Xander scuffed his toes against the carpet and said, "Yes, we are married. And we've had a honeymoon."
I added, "It was only one night, but it was a very intense night."
"Xander!" said Mr. Giles, "don't you think you are rushing things? I suppose you two will excuse your rash and irresponsible behavior with excuses about alcoholic beverages. What time do you plan on getting the annulment?"
Honestly, that made me see red, and apparently Xander too.
"Giles, shut up! This is none of your business! Need I remind you that Ripper was much, much worse than me?" said Xander. I made a mental note to ask about this Ripper later.
Giles backed up in surprise and said, "It damn well could become our business, or have you forgotten why we are in Las Vegas?"
I guess Xander remembered something because he suddenly looked like he swallowed unsugared lemon juice.
"Why are all of you in Las Vegas?" I asked immediately, curiosity getting the better of me. There was no answer, but a lot of hemming and hawing. Every single one looked guilty of something. "You guys aren't planning on robbing a casino, are you?"
"No," said Giles emphatically, "of course not."
"Cuz if you are, I want in." I have no idea where that came from. There's no way I would really want a life of crime.
Xander looked at me with a grin, "No Veronica, we aren't criminals."
"Except," said Willow, "that time you and Cordelia stole a rocket launcher from the Army—that was a criminal offense."
"Eep?" I said, "Rocket launcher? Do I even want to know?
"It wasn't anything like what you might think, we work purely for the forces of good," Xander said reassuringly. And truly, the way he said, I was reassured, even though I was simultaneously doubtful.
"One mark of a good detective," I said to the group, "is the ability to hold mutually opposing hypotheses while waiting for more facts."
"Detective?" asked Buffy.
"Yes, my father is a private detective and I work for him, part-time."
"Are you licensed?" asked Giles.
"Not yet, in California it requires a five-year apprenticeship, and you can't start until you're eighteen, so I have about, uh, four years and eight months left until I get my license." Why did I blurt that out? I should have held my tongue, but Xander already new, so what the heck.
Xander's friends all looked at me, and then looked at Xander. Their expressions were priceless.
"Well Xander," said Willow, "you always did take things to extremes. And she's certainly an improvement on the bug teacher, the mummy, Cordelia, and Anya, so far anyway," with a withering glance towards me that I couldn't interpret, "and she seems very intelligent, she is very beautiful, and maybe she'll turn out to be committed to just causes and loyal to her friends. But, HAVE YOU LOST YOUR FRICKIN' MIND!"
"HEY! Wait a minute, I'm standing right here!" I exclaimed forcefully, "I have a stake in this marriage too, you know."

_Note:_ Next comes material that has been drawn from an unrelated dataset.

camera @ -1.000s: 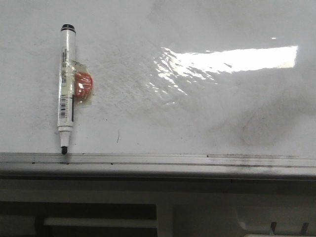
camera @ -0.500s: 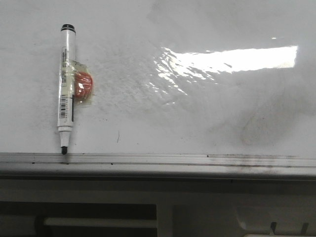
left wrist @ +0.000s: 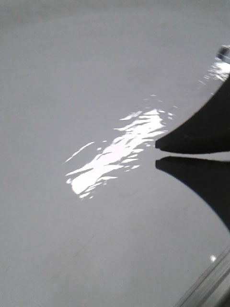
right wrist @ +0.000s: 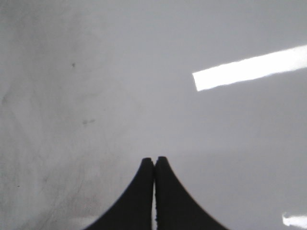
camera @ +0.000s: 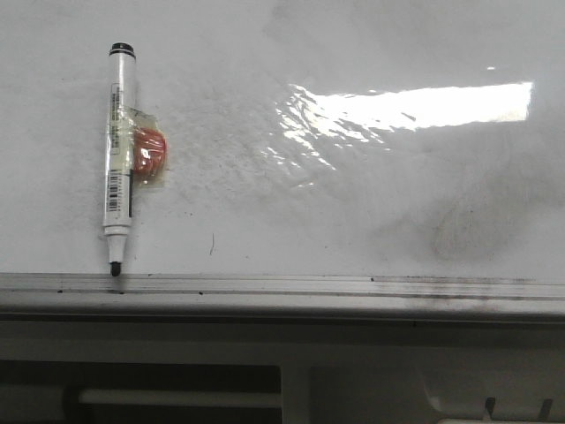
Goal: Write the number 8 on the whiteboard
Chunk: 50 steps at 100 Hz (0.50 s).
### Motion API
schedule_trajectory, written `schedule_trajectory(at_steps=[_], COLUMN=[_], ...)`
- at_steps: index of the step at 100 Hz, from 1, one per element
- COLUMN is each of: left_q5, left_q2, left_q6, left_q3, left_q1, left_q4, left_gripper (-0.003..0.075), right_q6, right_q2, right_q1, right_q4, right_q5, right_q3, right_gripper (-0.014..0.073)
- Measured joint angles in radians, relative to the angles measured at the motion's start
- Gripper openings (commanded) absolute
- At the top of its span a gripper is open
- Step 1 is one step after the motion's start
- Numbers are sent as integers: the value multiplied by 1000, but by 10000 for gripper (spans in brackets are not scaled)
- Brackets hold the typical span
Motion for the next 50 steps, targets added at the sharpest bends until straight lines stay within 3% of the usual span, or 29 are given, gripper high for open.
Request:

"Yeah, and don't forget demon alcohol."
Demon alcohol? What the hell?
Xander shouted everyone down, "Alright guys, this is the way it is: Veronica and I probably would not have gotten married without the influence of good scotch. But what's done, is done. We seem compatible, and you know I have issues about marriage that makes me loath to give up without trying, this time." He put his arm around me and I immediately felt better, "Veronica and I are going to try it for awhile, see what happens."
"You mean like go on a date and see if you like each other?" asked Willow's friend who nobody had introduced to me, "thats what most people do before getting married."
"That sounds good, besides, we already know we're sexually compatible." God, I wondered, why am saying stuff like that? Maybe just to shock these people?
They all stared at me in frank appraisal, "Well," said Giles, "I see there's a certain resemblance to your last paramour. But do me a favor Veronica, please don't ever use the word 'orgasm' in my presence."
"Uh, I wouldn't dream of it," I said faintly, wondering yet again about the sanity of these people.
"And where are you going to live?" asked Willow.
Xander and I simultaneously said: "Neptune." "Cleveland."
We looked at each other in dismay and said, "What?" "What?"